La création locale d’une valeur ajoutée sur les richesses du sous-sol africain est sans doute la voie incontournable pour en tirer le meilleur parti.
La question de la transformation des minerais sur leur lieu d’exploitation n’est pas une problématique très populaire. Quand on parle de richesse du sous-sol en Afrique, les clichés renvoient aux conflits et au manque de transparence dans les industries extractives. Conséquence : ces dernières années, l’accent a été mis sur l’adoption de règles nationales et internationales pour condamner et punir les minerais de sang, mais aussi pour assurer une collecte transparente et un transfert dans les budgets des États des ressources issues de la vente des produits du sous-sol. L’Initiative de transparence dans les industries extractives (ITIE) et le Processus de Kimberley – consensus mondial pour empêcher le trafic de diamants issus de zones de guerre – participent de cette volonté de tracer les revenus miniers.

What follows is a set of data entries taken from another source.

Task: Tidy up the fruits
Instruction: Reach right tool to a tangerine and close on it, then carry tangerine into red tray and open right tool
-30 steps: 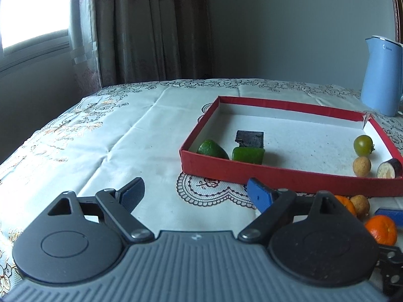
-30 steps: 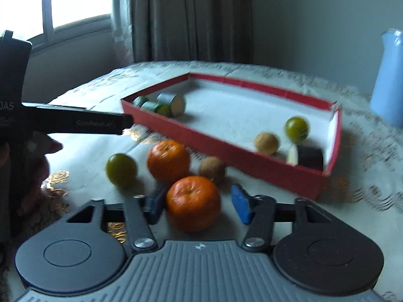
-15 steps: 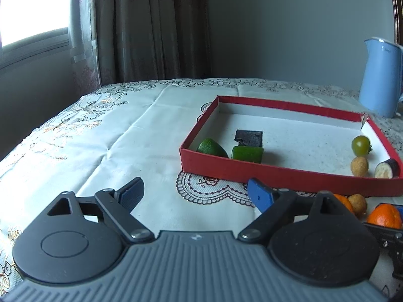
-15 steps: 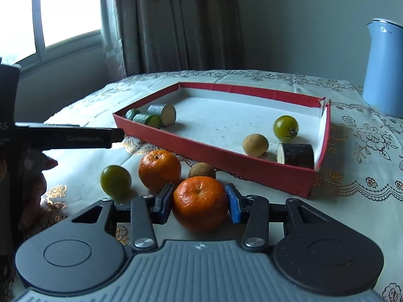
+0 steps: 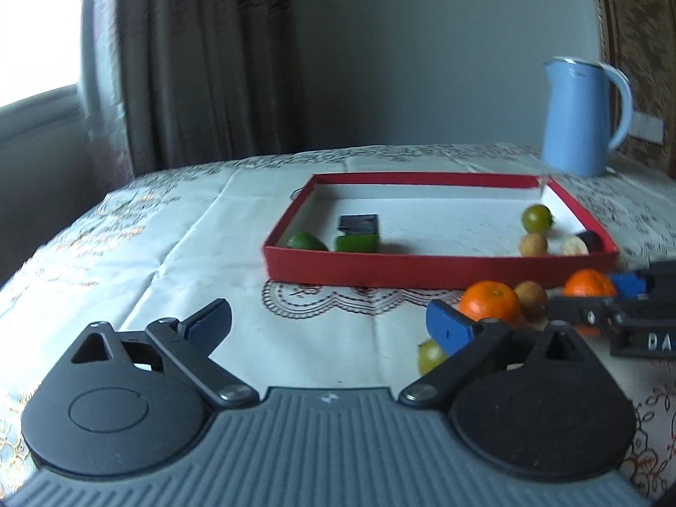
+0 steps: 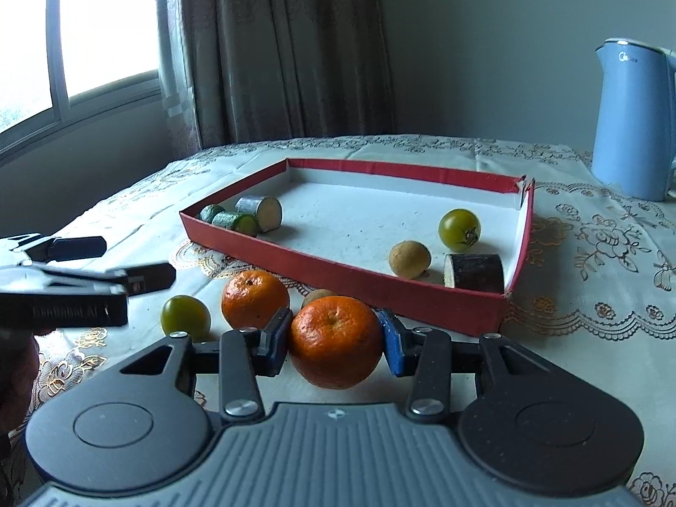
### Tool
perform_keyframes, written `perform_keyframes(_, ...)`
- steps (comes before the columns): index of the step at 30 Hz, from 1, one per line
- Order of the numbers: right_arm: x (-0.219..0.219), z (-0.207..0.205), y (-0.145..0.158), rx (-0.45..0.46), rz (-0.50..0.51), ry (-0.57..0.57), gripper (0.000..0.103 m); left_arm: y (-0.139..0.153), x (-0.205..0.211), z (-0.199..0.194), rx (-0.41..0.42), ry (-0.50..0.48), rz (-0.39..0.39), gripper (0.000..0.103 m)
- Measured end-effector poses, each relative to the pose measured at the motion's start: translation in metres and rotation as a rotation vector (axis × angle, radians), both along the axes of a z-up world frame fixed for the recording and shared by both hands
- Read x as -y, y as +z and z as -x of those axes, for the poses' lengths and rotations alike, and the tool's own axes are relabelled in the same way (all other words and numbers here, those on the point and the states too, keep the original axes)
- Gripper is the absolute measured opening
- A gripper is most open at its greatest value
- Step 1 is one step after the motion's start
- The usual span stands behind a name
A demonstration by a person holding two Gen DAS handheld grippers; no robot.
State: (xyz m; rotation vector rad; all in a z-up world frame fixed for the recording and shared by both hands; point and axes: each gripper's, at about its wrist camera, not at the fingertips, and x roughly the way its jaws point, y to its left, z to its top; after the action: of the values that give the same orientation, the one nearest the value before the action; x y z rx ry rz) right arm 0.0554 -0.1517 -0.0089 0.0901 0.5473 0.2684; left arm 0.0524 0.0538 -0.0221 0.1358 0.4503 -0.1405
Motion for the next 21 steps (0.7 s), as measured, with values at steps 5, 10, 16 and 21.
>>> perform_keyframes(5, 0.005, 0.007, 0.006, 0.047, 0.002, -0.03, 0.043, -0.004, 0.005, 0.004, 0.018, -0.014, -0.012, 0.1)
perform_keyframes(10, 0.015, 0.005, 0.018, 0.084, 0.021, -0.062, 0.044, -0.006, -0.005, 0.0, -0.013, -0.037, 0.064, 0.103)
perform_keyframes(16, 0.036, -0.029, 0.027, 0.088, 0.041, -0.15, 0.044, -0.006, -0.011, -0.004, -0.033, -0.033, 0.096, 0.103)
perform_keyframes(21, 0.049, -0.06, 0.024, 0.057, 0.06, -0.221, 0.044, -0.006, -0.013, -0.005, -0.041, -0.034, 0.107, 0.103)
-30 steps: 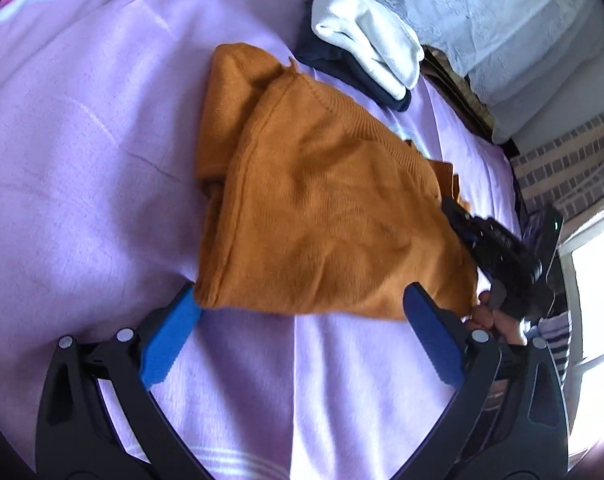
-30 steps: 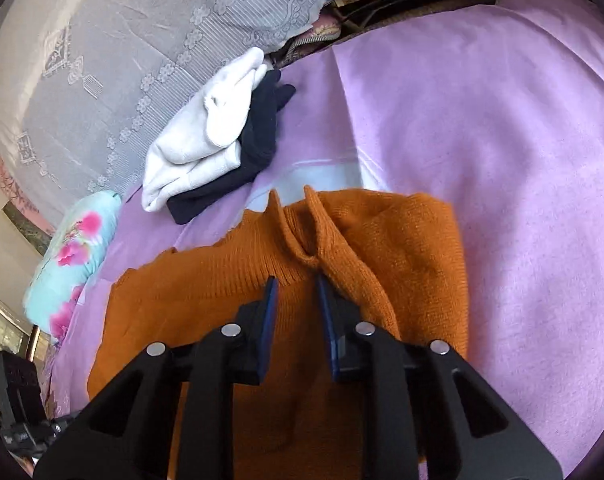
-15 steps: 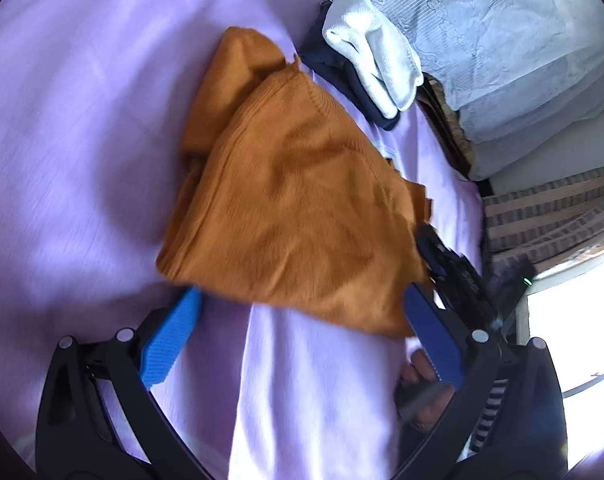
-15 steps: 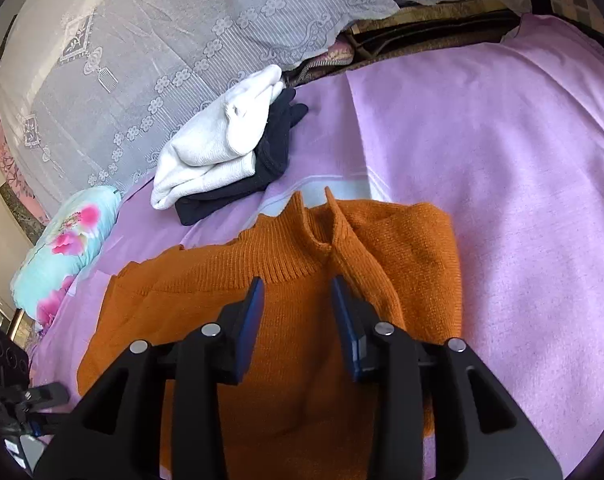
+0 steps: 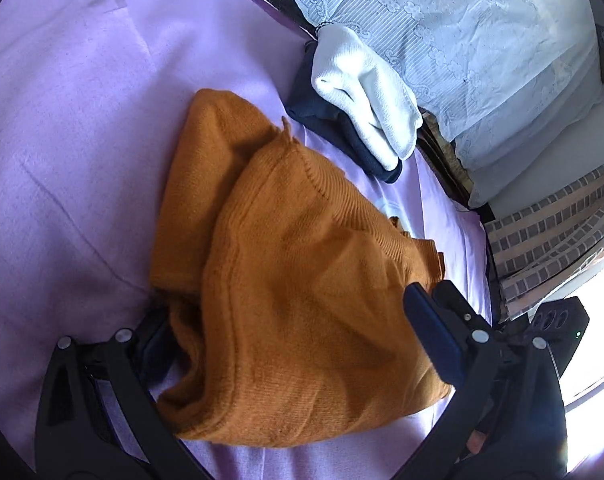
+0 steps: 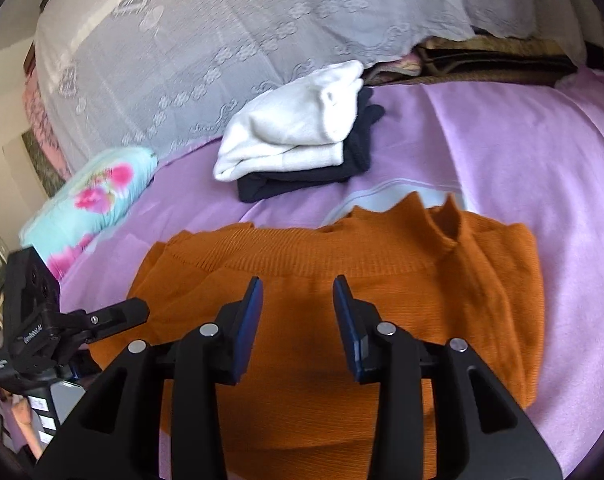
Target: Fold small clothes
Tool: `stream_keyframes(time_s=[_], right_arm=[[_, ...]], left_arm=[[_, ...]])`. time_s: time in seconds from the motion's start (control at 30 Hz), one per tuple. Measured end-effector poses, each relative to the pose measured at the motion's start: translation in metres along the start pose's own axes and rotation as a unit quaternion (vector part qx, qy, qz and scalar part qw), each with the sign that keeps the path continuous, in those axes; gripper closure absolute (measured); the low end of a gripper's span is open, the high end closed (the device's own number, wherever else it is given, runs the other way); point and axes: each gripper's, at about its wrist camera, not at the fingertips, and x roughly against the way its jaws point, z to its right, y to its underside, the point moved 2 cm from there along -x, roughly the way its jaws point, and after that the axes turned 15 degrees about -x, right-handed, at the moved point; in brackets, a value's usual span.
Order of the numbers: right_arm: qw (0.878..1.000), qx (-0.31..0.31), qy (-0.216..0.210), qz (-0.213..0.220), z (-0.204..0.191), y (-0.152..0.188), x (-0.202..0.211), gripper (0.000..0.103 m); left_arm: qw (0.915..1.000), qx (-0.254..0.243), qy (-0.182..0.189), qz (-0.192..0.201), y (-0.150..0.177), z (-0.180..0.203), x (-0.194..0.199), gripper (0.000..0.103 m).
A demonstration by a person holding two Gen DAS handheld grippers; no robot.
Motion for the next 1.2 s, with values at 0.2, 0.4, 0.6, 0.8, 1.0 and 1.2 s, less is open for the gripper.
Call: stream_keyframes(time_s=[0.2,0.4,0.6,0.8,1.0,1.2], right_arm=[[0.996,0.065,0.036,-0.038,-0.02,0.017,-0.018,0.061],[0.988,0.125,0.075,-0.055,-0.028,0.031,-0.033,0.052],[0.991,0.124,0.05,-0.03,-0.025,0.038,0.001,0.051],[0.976,0.186,0.102,-0.049,-0.03,0.063,0.0,0.044],[0.974,0.193,0.107,-0.059,-0.029,0.065,-0.005,0.041],[0.983,0.165,0.081,-0.014,-0.025,0.057,0.02,0.04]], left_arm=[[0.9999,-0.006,-0.009,-0.004,0.0,0.001,-0.001,0.002],[0.9984,-0.023,-0.051,-0.007,0.001,0.006,-0.002,0.02],[0.9966,-0.024,-0.078,-0.007,0.002,-0.001,0.002,0.044],[0.9969,-0.019,-0.077,-0.003,0.003,-0.004,0.005,0.05],[0.9961,-0.039,-0.079,0.005,0.003,0.003,0.007,0.077],[0.9921,-0.072,-0.101,0.016,0.004,0.015,0.012,0.081]])
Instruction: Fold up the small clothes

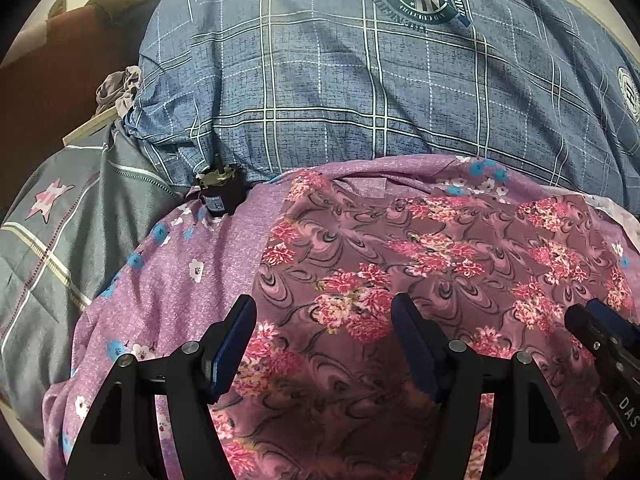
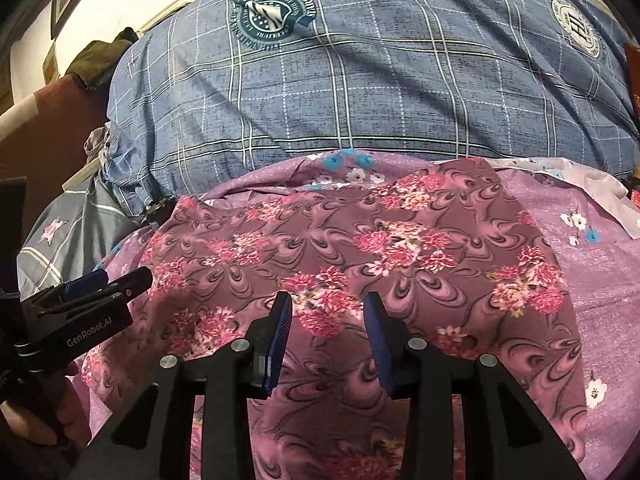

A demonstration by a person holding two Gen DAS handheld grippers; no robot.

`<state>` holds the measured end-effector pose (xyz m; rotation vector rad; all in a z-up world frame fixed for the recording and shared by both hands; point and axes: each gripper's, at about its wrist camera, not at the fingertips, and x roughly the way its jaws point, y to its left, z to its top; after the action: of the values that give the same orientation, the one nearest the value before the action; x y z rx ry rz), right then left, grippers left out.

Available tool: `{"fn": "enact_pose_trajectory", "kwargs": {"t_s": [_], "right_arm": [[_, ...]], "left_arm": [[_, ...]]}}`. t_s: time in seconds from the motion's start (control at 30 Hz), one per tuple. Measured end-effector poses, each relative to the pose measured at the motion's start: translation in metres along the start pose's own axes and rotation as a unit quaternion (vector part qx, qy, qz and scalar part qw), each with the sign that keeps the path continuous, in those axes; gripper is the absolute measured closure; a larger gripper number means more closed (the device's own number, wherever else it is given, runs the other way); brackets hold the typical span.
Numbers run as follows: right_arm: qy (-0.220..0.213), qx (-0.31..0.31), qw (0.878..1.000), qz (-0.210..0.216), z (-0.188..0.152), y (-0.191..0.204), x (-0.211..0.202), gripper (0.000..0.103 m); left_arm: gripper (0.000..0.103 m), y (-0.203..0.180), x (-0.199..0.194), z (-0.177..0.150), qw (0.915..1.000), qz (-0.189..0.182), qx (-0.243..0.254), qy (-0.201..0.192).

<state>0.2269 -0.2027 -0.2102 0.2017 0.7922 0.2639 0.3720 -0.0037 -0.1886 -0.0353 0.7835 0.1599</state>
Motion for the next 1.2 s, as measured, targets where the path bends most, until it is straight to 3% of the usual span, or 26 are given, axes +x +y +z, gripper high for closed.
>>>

Tirer le meilleur parti des minerais
Chams Diagne, fondateur et président directeur général de Talent2Africa, observe à juste titre que les efforts pour tirer le meilleur parti des minerais ont été concentrés sur « la législation, surtout fiscale et des dispositions d’attraction des investissements; un cadre réglementaire clair et détaillé; la collecte transparente et efficiente des taxes et redevances ; la disposition et la gestion rationnelles des recettes budgétaires par les autorités publiques ; le développement social, économique et environnemental communautaire et régional dû à la chaîne des valeurs que représente le secteur minier. »
Les pays africains ont peu agi pour la transformation locale des richesses minières. Le constat fait par le Centre international pour le commerce et le développement durable montre un « secteur extractif africain faiblement intégré à l’activité socio-économique nationale ; des exportations de matières premières à faible ou sans valeur ajoutée ; des liens faibles en amont et en aval avec le reste de l’économie ».
S’insérer dans la chaine de valeur mondiale
Quelques entreprises existent pourtant, et qui montrent qu’une transformation locale des minerais permet la création d’emplois, le développement d’infrastructures et le transfert de technologie. Par exemple, depuis 1957, Alucam (Aluminum du Cameroun) fabrique de l’aluminium primaire pour l’exportation et produit aussi des tôles, des ustensiles et accessoires en aluminium. L’entreprise ne produit pas assez pour satisfaire toute la demande nationale, mais il existe sur les rives de la Sanaga à Edéa une usine locale qui dispose de l’ingénierie pour fournir les produits semi-finis et finis en aluminium. Le Botswana est aussi un exemple. Grâce à une joint-venture avec la société De Beers, diamantaire sud-africain, ce pays a fait du diamant, dont il est un grand producteur, le principal moteur de son économie, au point où cette pierre précieuse représente environ 70 % de ses recettes d’exportation et 50% de ses recettes publiques.
Il existe donc des possibilités pour les économies africaines de s’insérer dans la chaîne de valeur mondiale, « en renforçant leurs capacités dans des tâches spécifiques, sur une base concurrentielle mondiale ou dans le cadre d’une plus large stratégie de diversification à partir de leurs exportations de ressources », indique la revue « Passerelles ». L’Afrique pourra ainsi entrer plus facilement sur de nouveaux marchécfb2019s offrant des possibilités d’emploi productif et reprendre des filières mondiales à des pays comme la Chine, l’Inde et Taïwan, où le coût de la main-d’œuvre augmente ».
À cet effet, l’Union africaine a adopté en 2009 une Vision minière africaine (VMA) pour l’utilisation stratégique par l’Afrique de ses ressources minières pour assurer son développement inclusif. Cette VMA promeut, entre autres, la transformation et la valorisation locale des matières premières afin de constituer un capital humain, financier et institutionnel capable de survivre à l’épuisement de la ressource minière. Un plan d’actions de sa mise en œuvre est disponible, adopté à Lagos au Nigeria depuis décembre 2011.
Plusieurs pays se mettent même déjà en conformité avec le rôle transformationnel des ressources minières, grâce à des joint-ventures avec des grands groupes internationaux, au regard des coûts qu’exige l’exploitation minière. L’enjeu n’est pas des moindres : le sous-sol d’Afrique renferme les principales ressources minières dont l’économie mondiale a besoin pour continuer à s’alimenter.